HOW TO COMPLETE THIS TASK: Filter the listing down to the lines containing the word "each".

RECORDED DATA:
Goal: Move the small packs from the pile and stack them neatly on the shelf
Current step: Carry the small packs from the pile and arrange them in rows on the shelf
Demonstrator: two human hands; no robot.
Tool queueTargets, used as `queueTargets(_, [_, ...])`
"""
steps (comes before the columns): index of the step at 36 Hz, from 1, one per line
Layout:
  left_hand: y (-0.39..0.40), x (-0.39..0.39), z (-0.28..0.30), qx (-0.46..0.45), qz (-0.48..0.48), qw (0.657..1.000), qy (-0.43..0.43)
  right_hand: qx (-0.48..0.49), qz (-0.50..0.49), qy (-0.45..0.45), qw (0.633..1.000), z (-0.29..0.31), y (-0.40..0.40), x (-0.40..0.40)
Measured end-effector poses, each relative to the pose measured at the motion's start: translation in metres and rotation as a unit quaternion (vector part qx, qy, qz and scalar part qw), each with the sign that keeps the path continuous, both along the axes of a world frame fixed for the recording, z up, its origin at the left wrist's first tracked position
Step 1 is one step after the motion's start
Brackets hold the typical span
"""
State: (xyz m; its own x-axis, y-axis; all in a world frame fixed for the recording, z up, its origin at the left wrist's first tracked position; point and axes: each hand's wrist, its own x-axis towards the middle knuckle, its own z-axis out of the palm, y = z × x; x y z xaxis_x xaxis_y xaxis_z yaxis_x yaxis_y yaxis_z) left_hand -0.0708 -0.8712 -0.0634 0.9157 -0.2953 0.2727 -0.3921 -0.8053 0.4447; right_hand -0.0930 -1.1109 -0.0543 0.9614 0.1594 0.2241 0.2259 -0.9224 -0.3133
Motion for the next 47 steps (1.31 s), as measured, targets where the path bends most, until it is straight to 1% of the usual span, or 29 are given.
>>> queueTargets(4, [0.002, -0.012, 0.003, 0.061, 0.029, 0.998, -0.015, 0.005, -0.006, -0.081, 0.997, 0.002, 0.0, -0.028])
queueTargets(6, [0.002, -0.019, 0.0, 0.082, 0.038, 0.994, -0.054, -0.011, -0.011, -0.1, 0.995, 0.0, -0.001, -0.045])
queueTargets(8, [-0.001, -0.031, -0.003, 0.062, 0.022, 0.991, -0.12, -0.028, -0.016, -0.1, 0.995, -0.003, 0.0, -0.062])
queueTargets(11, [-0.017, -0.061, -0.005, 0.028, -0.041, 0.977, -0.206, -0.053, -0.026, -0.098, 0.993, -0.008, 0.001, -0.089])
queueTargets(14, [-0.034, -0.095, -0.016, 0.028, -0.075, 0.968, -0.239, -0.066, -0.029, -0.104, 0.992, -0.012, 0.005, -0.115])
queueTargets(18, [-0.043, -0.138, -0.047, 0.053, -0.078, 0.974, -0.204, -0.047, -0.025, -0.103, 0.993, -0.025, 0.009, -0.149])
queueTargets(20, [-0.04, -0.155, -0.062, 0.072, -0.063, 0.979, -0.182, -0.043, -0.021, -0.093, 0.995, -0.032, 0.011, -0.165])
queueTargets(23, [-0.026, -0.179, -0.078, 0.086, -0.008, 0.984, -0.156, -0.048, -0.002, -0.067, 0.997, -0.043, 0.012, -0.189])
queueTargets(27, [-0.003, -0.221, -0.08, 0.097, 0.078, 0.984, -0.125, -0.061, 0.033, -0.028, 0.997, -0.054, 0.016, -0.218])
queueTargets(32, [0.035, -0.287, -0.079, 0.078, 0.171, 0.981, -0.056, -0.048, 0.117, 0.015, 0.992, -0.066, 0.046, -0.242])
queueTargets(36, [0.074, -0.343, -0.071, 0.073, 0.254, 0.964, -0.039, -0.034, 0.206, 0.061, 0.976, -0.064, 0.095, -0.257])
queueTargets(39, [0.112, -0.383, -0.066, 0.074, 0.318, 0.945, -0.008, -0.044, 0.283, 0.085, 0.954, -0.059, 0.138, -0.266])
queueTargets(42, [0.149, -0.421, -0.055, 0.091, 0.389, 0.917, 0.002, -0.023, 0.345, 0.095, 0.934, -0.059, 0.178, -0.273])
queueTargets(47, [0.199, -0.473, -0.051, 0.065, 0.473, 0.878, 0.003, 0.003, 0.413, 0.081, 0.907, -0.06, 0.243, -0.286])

OUTPUT BELOW:
Measured end-effector poses, each relative to the pose measured at the motion's start: translation in metres and rotation as a unit quaternion (vector part qx, qy, qz and scalar part qw), each with the sign that keeps the path continuous, both along the axes of a world frame fixed for the recording, z up, its origin at the left wrist's first tracked position
State: (xyz m; its own x-axis, y-axis; all in a world frame fixed for the recording, z up, its origin at the left wrist's first tracked position; point and axes: each hand's wrist, its own x-axis towards the middle knuckle, its own z-axis out of the palm, y = z × x; x y z xaxis_x xaxis_y xaxis_z yaxis_x yaxis_y yaxis_z) left_hand -0.0708 -0.8712 -0.0634 0.9157 -0.2953 0.2727 -0.3921 -0.8053 0.4447; right_hand -0.0930 -1.1109 -0.0543 0.9614 0.1594 0.2241 0.2259 -0.9224 -0.3133

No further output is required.